Transitions Through Homelessness: Lives on the Edge
Palgrave Macmillan Ltd, Basingstoke
Carol McNaughton's book Transitions through Homelessness: Lives on the Edge presents a rigorous theoretical framework, drawing on concepts of late modernity, edgework, resources and critical realism. McNaughton combines this with data from a longitudinal study of the experience of homeless people. The author's primary concern is in continuing the developments of the 'new orthodoxy' within studies of homelessness, the key points of which are homelessness is constructed through structural factors, those with personal problems are at a higher level of vulnerability of becoming homeless and that these two points can be understood together in order to mitigate individualistic explanations of homelessness. Essentially it aims to conceptualise the link between previous structural understandings of homelessness and minimalist understandings of individual action. However a clear explanation of the process of this, causation, is missing.
McNaughton thus sets out to fill this gap and in order to do this she explores in the opening chapters a triad of concepts, resources, edgework, and late modernity, which she weaves together to form her conceptual framework. Within resources McNaughton includes the wide range of economic, social, human and material capital someone has, or lacks, which affect a person's experience. 'Edgework' is a term developed by Stephen Lyng and in his usage refers to voluntary risk taking 'encapsulating actions that involve negotiating on the 'edge' of normative social actions' (p. 15). This is extended, however, to give it a broader definition to include any form of event or action posing risk and entails a negotiation of normative social boundaries.
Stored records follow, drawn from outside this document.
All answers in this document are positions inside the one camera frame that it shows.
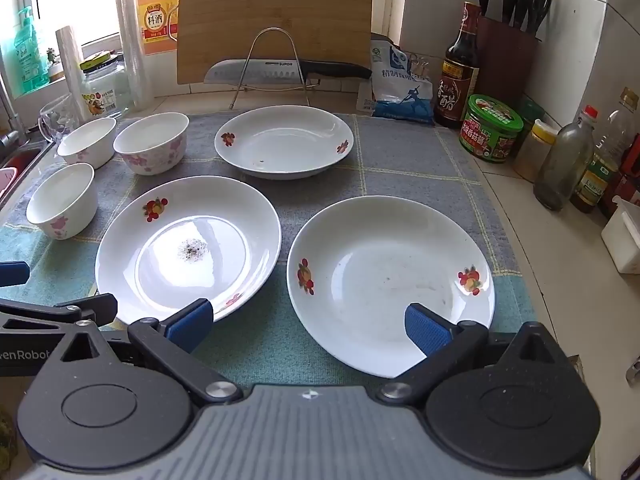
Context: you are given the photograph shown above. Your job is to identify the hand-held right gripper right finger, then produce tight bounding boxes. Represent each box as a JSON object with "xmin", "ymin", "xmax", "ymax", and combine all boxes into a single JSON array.
[{"xmin": 377, "ymin": 303, "xmax": 570, "ymax": 407}]

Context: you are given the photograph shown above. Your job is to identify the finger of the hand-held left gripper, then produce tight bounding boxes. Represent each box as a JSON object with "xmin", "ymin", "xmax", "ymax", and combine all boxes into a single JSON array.
[
  {"xmin": 0, "ymin": 261, "xmax": 31, "ymax": 287},
  {"xmin": 0, "ymin": 293, "xmax": 118, "ymax": 333}
]

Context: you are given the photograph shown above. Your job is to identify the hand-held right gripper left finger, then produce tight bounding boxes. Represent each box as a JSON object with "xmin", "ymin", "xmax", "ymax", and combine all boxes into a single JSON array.
[{"xmin": 60, "ymin": 298, "xmax": 244, "ymax": 408}]

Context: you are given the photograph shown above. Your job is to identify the white bowl with pink flowers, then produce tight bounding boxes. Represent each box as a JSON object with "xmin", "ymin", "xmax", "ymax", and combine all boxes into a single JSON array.
[
  {"xmin": 113, "ymin": 112, "xmax": 190, "ymax": 176},
  {"xmin": 26, "ymin": 162, "xmax": 99, "ymax": 241},
  {"xmin": 56, "ymin": 116, "xmax": 117, "ymax": 170}
]

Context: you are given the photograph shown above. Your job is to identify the red sink basin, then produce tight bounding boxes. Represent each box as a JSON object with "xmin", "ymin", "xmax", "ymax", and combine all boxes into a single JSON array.
[{"xmin": 0, "ymin": 151, "xmax": 38, "ymax": 181}]

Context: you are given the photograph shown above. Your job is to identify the grey checked cloth mat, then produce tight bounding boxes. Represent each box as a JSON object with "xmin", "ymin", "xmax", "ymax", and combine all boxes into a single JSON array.
[{"xmin": 0, "ymin": 110, "xmax": 538, "ymax": 386}]

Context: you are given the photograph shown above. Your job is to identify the metal faucet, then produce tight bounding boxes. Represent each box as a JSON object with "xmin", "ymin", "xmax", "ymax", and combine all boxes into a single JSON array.
[{"xmin": 0, "ymin": 77, "xmax": 28, "ymax": 148}]

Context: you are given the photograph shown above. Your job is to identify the clear glass mug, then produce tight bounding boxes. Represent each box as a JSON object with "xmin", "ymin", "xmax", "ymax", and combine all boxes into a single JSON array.
[{"xmin": 37, "ymin": 92, "xmax": 83, "ymax": 146}]

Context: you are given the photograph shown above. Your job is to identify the glass jar with black lid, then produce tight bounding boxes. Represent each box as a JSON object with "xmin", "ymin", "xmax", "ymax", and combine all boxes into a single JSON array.
[{"xmin": 79, "ymin": 50, "xmax": 135, "ymax": 111}]

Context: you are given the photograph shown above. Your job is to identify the spice jar with yellow lid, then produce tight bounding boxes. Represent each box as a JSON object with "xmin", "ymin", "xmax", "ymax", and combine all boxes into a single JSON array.
[{"xmin": 514, "ymin": 119, "xmax": 559, "ymax": 183}]

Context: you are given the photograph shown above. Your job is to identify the clear plastic wrap roll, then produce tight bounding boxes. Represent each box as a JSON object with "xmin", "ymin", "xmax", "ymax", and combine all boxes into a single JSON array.
[
  {"xmin": 114, "ymin": 0, "xmax": 154, "ymax": 107},
  {"xmin": 55, "ymin": 25, "xmax": 90, "ymax": 126}
]

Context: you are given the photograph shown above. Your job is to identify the glass bottle with red cap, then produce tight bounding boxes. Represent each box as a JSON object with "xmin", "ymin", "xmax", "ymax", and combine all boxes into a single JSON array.
[{"xmin": 533, "ymin": 105, "xmax": 599, "ymax": 212}]

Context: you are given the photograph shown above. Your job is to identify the white plastic box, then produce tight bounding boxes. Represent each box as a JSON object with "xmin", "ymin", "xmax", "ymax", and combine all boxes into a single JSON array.
[{"xmin": 600, "ymin": 195, "xmax": 640, "ymax": 276}]

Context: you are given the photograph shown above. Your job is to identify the green dish soap bottle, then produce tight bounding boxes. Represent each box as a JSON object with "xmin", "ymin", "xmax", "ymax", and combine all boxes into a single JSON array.
[{"xmin": 11, "ymin": 4, "xmax": 50, "ymax": 97}]

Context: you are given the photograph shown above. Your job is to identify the sauce jar with green lid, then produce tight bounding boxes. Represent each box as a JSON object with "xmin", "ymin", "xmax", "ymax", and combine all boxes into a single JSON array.
[{"xmin": 459, "ymin": 94, "xmax": 524, "ymax": 163}]

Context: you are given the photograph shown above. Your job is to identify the white and blue salt bag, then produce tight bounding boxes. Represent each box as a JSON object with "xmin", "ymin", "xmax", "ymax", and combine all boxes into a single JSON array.
[{"xmin": 369, "ymin": 34, "xmax": 435, "ymax": 125}]

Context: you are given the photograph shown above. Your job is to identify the dark red bottle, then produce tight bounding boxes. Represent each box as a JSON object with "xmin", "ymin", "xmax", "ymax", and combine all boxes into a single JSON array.
[{"xmin": 599, "ymin": 132, "xmax": 640, "ymax": 221}]

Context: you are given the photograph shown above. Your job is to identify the dark vinegar bottle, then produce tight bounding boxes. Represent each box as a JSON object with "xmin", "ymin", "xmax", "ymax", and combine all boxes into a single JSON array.
[{"xmin": 434, "ymin": 1, "xmax": 482, "ymax": 129}]

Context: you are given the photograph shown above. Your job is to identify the brown knife block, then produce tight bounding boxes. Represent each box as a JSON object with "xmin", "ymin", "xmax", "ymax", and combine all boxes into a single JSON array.
[{"xmin": 475, "ymin": 15, "xmax": 541, "ymax": 106}]

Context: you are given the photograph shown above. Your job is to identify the orange cooking wine jug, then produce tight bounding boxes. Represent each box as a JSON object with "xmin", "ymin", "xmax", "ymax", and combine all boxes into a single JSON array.
[{"xmin": 136, "ymin": 0, "xmax": 181, "ymax": 56}]

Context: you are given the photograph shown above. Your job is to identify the bamboo cutting board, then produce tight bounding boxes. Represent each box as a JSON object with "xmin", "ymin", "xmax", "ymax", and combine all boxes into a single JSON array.
[{"xmin": 176, "ymin": 0, "xmax": 375, "ymax": 86}]

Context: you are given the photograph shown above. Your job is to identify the black kitchen scissors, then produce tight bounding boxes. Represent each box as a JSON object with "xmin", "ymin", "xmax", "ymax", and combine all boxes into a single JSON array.
[{"xmin": 529, "ymin": 0, "xmax": 553, "ymax": 36}]

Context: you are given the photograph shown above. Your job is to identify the kitchen knife with black handle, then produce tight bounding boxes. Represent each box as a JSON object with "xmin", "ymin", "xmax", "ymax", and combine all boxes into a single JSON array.
[{"xmin": 203, "ymin": 58, "xmax": 373, "ymax": 86}]

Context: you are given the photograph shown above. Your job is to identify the metal wire rack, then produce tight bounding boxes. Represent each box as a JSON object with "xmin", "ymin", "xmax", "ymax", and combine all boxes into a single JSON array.
[{"xmin": 229, "ymin": 27, "xmax": 321, "ymax": 110}]
Vigilance of this re-conceptualisation is required to avoid confusion over the voluntary risk taking edgework traditionally implies, as mental illness, physical violence and addiction are included within the work. Additionally, actions such as drug taking which may be understoodas voluntary risk taking need to be understood in the context they operate within. Finally, late modernity, or as it is sometimes termed risk society, groups all the social, economic and cultural changes marked by increased globalisation, individualisation and liberalisation of markets over the last fifty years into a coherent theory. Of relevance to issues of homelessness is this has increased the risk of homelessness for more people and forces them to negotiate risks – linking it back into edgework.
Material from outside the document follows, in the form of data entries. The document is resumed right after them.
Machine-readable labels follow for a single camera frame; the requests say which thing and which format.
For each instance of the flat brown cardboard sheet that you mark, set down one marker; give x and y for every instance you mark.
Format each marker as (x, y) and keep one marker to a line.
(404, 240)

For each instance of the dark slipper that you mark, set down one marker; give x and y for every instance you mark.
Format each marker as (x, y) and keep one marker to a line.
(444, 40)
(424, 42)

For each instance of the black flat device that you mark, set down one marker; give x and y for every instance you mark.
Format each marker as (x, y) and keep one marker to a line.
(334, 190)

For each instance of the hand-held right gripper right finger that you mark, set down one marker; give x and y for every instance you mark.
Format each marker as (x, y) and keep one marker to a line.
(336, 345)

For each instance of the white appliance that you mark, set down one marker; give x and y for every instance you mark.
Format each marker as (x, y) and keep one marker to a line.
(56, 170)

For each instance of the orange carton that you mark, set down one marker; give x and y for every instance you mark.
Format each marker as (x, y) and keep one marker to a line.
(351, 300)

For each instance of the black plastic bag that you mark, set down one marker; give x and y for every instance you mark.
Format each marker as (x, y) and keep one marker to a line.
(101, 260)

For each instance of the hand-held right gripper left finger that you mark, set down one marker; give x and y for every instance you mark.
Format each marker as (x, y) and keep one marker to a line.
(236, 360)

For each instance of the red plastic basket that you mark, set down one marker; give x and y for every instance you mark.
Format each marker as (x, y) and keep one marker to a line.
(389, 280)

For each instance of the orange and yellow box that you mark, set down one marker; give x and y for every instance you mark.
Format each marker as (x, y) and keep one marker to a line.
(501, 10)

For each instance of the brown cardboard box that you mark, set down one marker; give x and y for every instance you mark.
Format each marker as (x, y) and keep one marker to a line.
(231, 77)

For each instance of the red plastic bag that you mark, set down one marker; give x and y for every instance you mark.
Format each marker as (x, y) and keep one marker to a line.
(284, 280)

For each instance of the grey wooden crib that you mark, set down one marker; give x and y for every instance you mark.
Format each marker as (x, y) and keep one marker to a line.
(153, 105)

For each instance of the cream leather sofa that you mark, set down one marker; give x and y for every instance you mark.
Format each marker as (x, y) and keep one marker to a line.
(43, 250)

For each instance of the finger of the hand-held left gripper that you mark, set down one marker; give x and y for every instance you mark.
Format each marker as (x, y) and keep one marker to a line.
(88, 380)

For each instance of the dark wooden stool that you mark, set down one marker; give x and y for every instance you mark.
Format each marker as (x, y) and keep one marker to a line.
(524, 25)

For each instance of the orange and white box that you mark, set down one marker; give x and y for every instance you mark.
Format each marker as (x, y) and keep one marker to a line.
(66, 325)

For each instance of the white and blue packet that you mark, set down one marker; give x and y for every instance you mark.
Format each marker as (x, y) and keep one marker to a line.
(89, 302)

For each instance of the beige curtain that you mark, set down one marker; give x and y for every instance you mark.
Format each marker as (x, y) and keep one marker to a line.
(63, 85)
Each of these concepts is then threaded together with the critical realism of the new orthodoxy in the examination of twenty-eight people's experience of homelessness over a year. It was found that reasons given by participants for homelessness were related to edgework such as drug taking, these however were the result of escapism from material reality, pressure to fit into social networks or a form of risk management of previous trauma. Attempts to then manage this lead to a decrease of resources and homelessness, which further erodes the resources available to a person leading to further edgework or experience of 'going over the edge'. The link back to structures is created through the various resources available to people that afford them the ability to 'buffer' risks and traumas being produced and allocated by structures, which minimalist accounts of homelessness ignore. Anyone may become homeless then but the risk of doing so when things go wrong in their lives is dependent on the amount of resources they have – as McNaughton sums up in the conclusion: 'These individual acts did occur, they were real, and did lead to homelessness, but only due to the broad structural reality they occurred within and the relative lack of resources of those who went on to become homeless due to them.' (p. 171)
While this theoretical explanation is thorough and provides the missing causation necessary for the robustness of the new orthodoxy a few issues are raised. Primarily, with late modernity being seen as important at increasing the number of people at risk of homelessness as well as the number of risks how does the conceptualisation of edgework apply to the experience of becoming homeless before this period? Additionally, the book's focus upon substance use does not transfer well into explorations of youth homelessness where family troubles are the largest cause, although a similar removal of resources can be seen in leaving the parental home and disruption to education and social life. Overall McNaughton puts forward an important theoretical development that offers a synthesis of the previous maximalist and minimalist theories of homelessness and contains a strong conceptualisation of agency and structure. For this reason it is likely to see continued engagement with in future studies by both those who agree and disagree with its conclusions.